@@ -25,3 +25,16 @@ The project is still mainly developed and maintained by Orange developers, but a
Yes.
We have an extensive documentation about [how to use _to be continuous_ in your own self-managed GitLab](self-managed/basic.md).
## How does to-be-continuous compares to GitLab Auto DevOps?
The _to-be-continuous_ (TBC) may appear to be competing and overlapping with the features provided by [GitLab Auto DevOps templates](https://docs.gitlab.com/ee/topics/autodevops/). Here are some notable differences between the two:
* The TBC templates are designed to be **modular** and **composable**, which makes it easy to support a polyglot IT ecosystem (in large organizations for e.g.). Whereas Auto DevOps is more rigid with limited out-of-the-box support for tools and technologies.
* The TBC is **self-contained** and can be **evolved independently** from the GitLab platform itself.

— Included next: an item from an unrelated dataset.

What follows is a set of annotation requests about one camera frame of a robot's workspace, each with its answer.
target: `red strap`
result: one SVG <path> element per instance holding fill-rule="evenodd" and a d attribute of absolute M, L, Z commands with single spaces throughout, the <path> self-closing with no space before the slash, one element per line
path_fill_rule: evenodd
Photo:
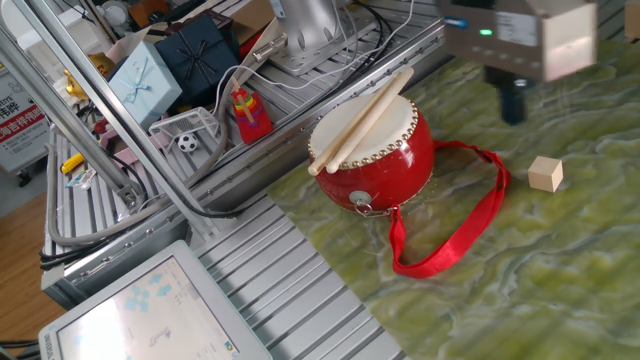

Auto DevOps has tightly-coupled dependencies on the GitLab platform.
* Each TBC template is maintained as an individual GitLab project, allowing separate (semantic) **versioning** and GitLab releases. This also allows using tools like [Renovate](https://docs.renovatebot.com/) to automate dependency management, which can be a painful process across large number of client projects. Auto DevOps templates are all developed in a single project, and are not designed to be versioned (can potentially break working functionalities in production).
* TBC supports (and encourages) production-grade [Git workflows](./understand.md#supported-git-workflows) in alignment with the industry best practices of continuous delivery and continuous deployment, while still supporting the ubiquitous Gitflow for those who are not yet mature enough to move to these best practices. TBC takes balanced approach of being opinionated and flexible where it matters, whereas Auto DevOps - much more rigid - can hardly be twisted to fit specific needs.

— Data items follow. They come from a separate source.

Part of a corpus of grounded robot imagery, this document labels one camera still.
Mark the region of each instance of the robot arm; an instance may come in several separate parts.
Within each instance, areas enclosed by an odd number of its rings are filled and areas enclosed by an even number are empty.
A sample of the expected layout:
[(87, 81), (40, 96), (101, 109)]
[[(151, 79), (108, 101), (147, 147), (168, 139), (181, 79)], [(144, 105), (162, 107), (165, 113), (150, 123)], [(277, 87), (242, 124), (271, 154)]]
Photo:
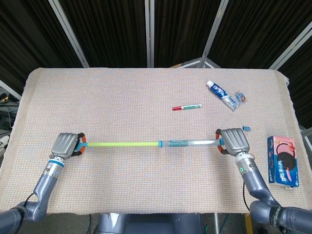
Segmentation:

* The TBC [adaptive pipelines](./understand.md#adaptive-pipeline) addresses the developer experience for different stages of the development lifecycle. The Auto DevOps takes a single dimensional approach using the branch-pipeline and main pipeline. As a result the Auto DevOps pipelines take longer to run (whichever the development stage) resulting into poor developer experience. Tweaking Auto DevOps to support [Merge Request pipeline](https://docs.gitlab.com/ee/ci/pipelines/merge_request_pipelines.html) is far from easy.
* The TBC is **thoroughly documented**: basic notions and philosophy, general usage principles, setup and maintenance for self-managed GitLab, reference documentation for individual templates... GitLab Auto DevOps documentation - limited to the setup instructions - dramatically lacks conceptual information and individual templates documentation.
* The TBC templates have **configurable** inputs with sensible defaults, which covers most customization needs without having to override the YAML file (advanced usage).
* While TBC is addressing both CI & CD, GitLab Auto DevOps is clearly more focussed on the CD part (building a container and deploying it). This is obvious with Maven for instance, where TBC implements many production grade features such as code-coverage integration, SonarQube integration, release plugin, snapshot dependency-check, dependency management, etc... while the Auto DevOps Maven template provides basic build and test with hardcoded Maven version. This is true with almost any build template, but also deployment templates, where TBC systematically integrates leading linters, security checkers and SAST tools having consensus in the community.